▶ Exercise: Each line of the listing that contains the word "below" is to be copied.

--------------------------------

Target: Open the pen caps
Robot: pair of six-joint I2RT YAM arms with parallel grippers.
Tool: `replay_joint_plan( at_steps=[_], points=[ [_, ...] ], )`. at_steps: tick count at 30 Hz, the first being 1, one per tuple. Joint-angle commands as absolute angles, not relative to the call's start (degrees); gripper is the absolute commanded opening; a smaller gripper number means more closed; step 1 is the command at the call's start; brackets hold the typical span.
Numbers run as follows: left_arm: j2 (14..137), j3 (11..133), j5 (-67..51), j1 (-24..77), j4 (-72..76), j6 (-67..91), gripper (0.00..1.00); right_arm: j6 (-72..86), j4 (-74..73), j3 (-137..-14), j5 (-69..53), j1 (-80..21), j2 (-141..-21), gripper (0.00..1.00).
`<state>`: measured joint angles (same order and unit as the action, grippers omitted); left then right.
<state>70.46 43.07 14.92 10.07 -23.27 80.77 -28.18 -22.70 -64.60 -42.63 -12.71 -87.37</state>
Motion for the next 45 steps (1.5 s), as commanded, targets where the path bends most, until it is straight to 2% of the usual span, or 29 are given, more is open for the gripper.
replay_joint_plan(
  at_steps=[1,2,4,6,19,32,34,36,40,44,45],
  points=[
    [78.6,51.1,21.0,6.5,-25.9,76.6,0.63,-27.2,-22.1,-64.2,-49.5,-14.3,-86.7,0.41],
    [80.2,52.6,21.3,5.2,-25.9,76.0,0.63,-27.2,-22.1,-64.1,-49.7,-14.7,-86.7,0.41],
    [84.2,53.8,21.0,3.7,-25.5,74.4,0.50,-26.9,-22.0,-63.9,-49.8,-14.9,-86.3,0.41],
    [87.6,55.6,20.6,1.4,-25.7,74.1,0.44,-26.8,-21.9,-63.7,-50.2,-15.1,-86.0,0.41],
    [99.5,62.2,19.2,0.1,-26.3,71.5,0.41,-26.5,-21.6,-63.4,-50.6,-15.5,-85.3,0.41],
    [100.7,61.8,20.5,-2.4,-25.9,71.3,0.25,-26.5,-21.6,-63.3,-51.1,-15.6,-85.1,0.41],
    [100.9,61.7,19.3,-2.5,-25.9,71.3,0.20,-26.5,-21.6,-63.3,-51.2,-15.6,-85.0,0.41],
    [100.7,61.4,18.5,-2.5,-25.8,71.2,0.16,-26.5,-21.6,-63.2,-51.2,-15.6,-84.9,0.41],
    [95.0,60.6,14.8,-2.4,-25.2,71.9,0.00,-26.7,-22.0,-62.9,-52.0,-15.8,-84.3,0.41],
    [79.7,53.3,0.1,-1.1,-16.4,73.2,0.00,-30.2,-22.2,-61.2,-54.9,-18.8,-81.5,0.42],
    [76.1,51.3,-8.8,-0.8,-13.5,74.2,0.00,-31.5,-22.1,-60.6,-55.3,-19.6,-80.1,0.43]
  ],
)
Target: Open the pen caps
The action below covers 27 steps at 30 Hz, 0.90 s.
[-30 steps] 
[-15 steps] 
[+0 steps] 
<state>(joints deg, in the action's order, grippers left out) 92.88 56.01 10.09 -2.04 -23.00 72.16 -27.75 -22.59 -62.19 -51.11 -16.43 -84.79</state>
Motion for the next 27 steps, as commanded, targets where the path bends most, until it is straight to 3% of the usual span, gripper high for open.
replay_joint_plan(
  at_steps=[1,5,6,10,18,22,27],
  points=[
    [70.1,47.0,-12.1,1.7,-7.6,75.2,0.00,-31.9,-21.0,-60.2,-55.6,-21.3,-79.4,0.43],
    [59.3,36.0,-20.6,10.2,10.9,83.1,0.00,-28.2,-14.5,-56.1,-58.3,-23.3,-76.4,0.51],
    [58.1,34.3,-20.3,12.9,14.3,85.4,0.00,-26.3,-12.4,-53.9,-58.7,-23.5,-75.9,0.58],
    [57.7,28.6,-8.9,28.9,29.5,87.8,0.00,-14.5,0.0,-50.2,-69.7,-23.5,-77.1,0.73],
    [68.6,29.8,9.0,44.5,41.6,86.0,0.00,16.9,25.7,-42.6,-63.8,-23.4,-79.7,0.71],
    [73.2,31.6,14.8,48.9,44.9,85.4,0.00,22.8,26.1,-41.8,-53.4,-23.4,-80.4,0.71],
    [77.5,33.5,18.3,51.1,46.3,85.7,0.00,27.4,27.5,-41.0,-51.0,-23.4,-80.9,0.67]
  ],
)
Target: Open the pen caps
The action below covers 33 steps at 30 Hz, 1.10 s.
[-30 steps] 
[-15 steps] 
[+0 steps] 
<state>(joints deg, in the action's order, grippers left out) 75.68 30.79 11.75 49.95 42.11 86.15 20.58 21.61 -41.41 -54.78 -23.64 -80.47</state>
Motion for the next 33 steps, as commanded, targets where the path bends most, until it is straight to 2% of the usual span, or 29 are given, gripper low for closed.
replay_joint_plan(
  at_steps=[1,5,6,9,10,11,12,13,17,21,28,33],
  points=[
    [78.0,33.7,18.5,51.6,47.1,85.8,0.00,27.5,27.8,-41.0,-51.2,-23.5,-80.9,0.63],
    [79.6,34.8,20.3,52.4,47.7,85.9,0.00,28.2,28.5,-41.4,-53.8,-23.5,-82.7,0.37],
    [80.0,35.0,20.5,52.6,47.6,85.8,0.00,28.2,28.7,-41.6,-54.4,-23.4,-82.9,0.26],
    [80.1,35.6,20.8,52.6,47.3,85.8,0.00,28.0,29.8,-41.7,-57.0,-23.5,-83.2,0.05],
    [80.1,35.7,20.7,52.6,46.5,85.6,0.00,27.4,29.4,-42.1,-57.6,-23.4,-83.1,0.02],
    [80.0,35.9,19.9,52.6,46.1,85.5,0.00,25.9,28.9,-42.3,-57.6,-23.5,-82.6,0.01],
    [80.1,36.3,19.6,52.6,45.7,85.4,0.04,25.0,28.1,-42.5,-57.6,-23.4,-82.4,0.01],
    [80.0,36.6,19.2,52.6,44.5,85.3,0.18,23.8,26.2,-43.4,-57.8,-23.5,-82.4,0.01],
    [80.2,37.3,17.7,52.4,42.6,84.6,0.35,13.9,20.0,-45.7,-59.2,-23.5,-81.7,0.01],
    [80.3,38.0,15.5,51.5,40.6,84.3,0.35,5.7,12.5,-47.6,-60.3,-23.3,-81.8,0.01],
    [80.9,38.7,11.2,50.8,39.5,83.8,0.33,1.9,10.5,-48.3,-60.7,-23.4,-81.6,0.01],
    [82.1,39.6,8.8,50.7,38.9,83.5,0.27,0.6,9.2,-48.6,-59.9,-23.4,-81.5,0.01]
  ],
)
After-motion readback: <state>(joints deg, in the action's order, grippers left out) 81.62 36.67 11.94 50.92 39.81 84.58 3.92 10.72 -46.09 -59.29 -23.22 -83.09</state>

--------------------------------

▶ Answer for the task:
The action below covers 27 steps at 30 Hz, 0.90 s.
The action below covers 33 steps at 30 Hz, 1.10 s.

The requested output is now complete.